6 мая Чиано и Риббентроп заключили так называемый «Стальной пакт»[503]
. Англо-франко-советские переговоры к тому моменту еще даже не начинались, но все же скоро открылись через посольства. Длились они разными стадиями почти все лето 1939 года. Ни одна из сторон в действительности не выказала желания прийти к искреннему соглашению, как бы после в советской историографии ни были красочно описаны протянутые буржуям руки и высокомерный отказ капиталистических акул эти самые руки пожимать. Британию останавливало в первую очередь яростное нежелание малых держав типа той же Румынии или стран Балтии брататься с русскими, в которых они видели угрозу собственной безопасности. В июне через Теодора Кордта в Лондоне, а точнее, в Форин Оффисе лорду Галифаксу стало известно, что переговоры с Москвой готовятся и в Берлине. Тут бы британскому правительству проявить большую сговорчивость, но этого сделано не было.Неоднократно в качестве основного упрека по срыву этих переговоров называют личное отсутствие в Москве лидеров западных стран или хотя бы министров иностранных дел. Что касается Галифакса, то, разумеется, менее подходящего для визита в Москву человека вряд ли можно было найти. В его оправдание можно сказать то, что официального пожелания о его участии от Наркомата иностранных дел СССР не поступало, лишь полпред Майский передал на словах, что министра в Советском Союзе хотели бы увидеть, добавив, разумеется, что обычно такими лордами в СССР художественно украшают фонари. Сам Галифакс задним числом об этом, конечно же, сожалел. «Я просто читаю книгу Джозефа Дэвиса, который был американским послом в Москве в 1936—39 гг. Мне довольно ясно, что, если бы обстоятельства разрешили нам установить прочный союз с Россией, игнорируя все соображения, которые сделали его затруднительным, мы весьма бы преуспели.
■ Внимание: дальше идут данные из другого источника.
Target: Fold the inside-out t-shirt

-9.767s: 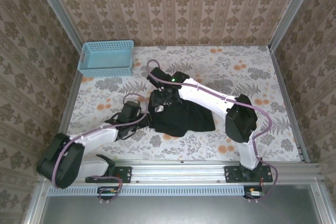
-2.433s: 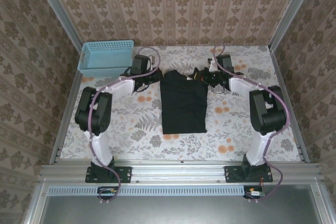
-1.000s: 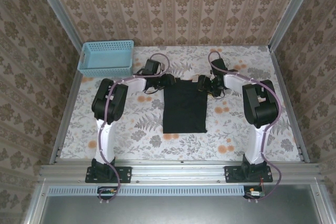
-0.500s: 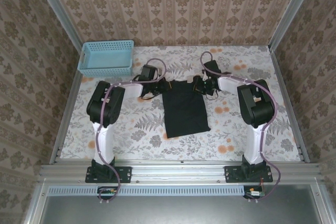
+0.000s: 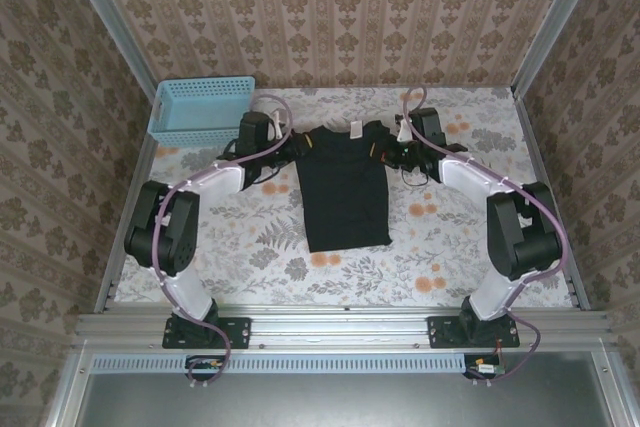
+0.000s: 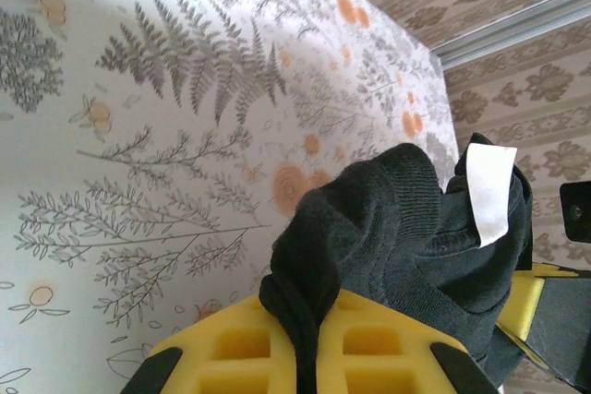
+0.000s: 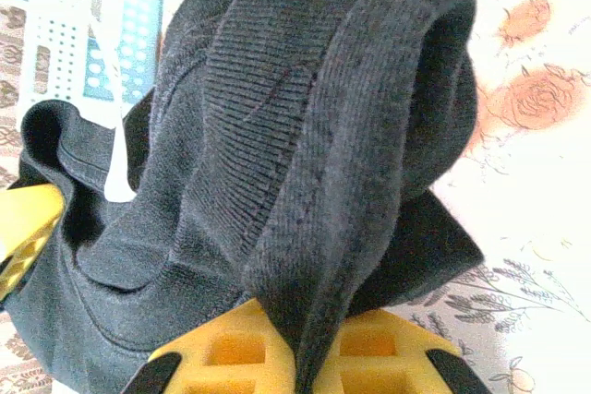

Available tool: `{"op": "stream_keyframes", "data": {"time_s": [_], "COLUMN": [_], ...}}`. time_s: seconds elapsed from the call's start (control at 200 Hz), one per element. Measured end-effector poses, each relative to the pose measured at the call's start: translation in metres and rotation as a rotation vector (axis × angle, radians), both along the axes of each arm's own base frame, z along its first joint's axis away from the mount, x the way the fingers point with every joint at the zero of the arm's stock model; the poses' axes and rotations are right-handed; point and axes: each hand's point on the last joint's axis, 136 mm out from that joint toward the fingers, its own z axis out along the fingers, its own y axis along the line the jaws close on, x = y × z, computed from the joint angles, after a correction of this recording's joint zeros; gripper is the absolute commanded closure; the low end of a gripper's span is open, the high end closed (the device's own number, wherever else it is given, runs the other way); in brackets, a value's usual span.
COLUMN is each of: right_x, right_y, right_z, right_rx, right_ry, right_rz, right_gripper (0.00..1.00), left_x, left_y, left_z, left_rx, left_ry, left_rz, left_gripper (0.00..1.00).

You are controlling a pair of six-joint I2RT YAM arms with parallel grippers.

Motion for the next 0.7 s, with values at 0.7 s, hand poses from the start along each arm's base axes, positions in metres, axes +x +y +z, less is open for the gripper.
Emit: {"op": "stream_keyframes", "data": {"time_s": [0.7], "right_x": [0.099], "right_y": [0.001], "right_z": [0.100], "right_rx": [0.045], "right_ry": [-0.262], "right_rz": [-0.016], "right_gripper": [1.00], "left_x": [0.053], "left_y": [0.004], "left_z": [0.112], "left_rx": [-0.094], "left_ry": [-0.263], "left_rz": [0.000], "left_gripper": [1.00]}}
Это была ошибка; мы не должны повторять ее снова»[504]
, — писал он два года спустя в дневнике, когда премьер-министр Чемберлен уже был мертв. На самом деле отсутствие Галифакса на переговорах не было критическим. Неизвестно, каких неописуемых бед натворил бы, появившись в Москве, этот долговязый джентльмен в черной перчатке на левой руке и кого на этот раз принял бы за лакея. Критическим было обоюдное недоверие и отсутствие должного желания завершить эти самые переговоры чем-либо положительным.Невилл Чемберлен ехать сам тоже никуда не хотел. Его мартовский порыв был резко сведен на «нет» поведением Польши и ряда других стран. Летом он не испытывал иллюзий насчет особенной удачливости этих переговоров, а также искренности СССР по отношению и к великим, и к малым державам. «Держать Россию с нами, но на заднем плане»[505]
— вот такой была его позиция. Было ли она мудрой с его стороны или, наоборот, глупой, пусть читатель рассудит сам, ознакомившись с секретными протоколами к пакту Молотова — Риббентропа, который был заключен с феноменальной быстротой и послужил своеобразным окончанием неудавшихся англо-франко-советских переговоров. Еще можно задаться вопросом, почему советские лидеры сами не прилетели в Лондон или Париж, если действительно не желали европейской войны.Июнь 1939 года начался с дальневосточных инцидентов при участии Японии, с которой премьер-министр Чемберлен уже очень давно пытался наладить отношения. Однако теперь Форин Оффис, не советуясь с ним, надежды на это рушил. Сам Чемберлен задавался вопросом: «Еще раз я спрашиваю себя, какой-либо премьер-министр когда-нибудь вообще сталкивался с такой серией критических событий, с какими я имею дело. <…> Русские только выпускают пресс-коммюнике о том, что наши предложения неудовлетворительны. Они самые невозможные люди, чтобы поддерживать деловые отношения. Французы же продолжают на высшем уровне ссориться со всеми, с кем они должны подружиться, с Италией, с Испанией, с Турцией. И мы неизбежно очернены вместе с ними. Поляки еще не сделали ничего, что не должны были сделать, но они держат нас в состоянии беспокойства. Только немцы остаются тихими и, возможно, являются самыми зловещими из всех»[506]
. Таково было частное видение премьер-министром мировой расстановки сил.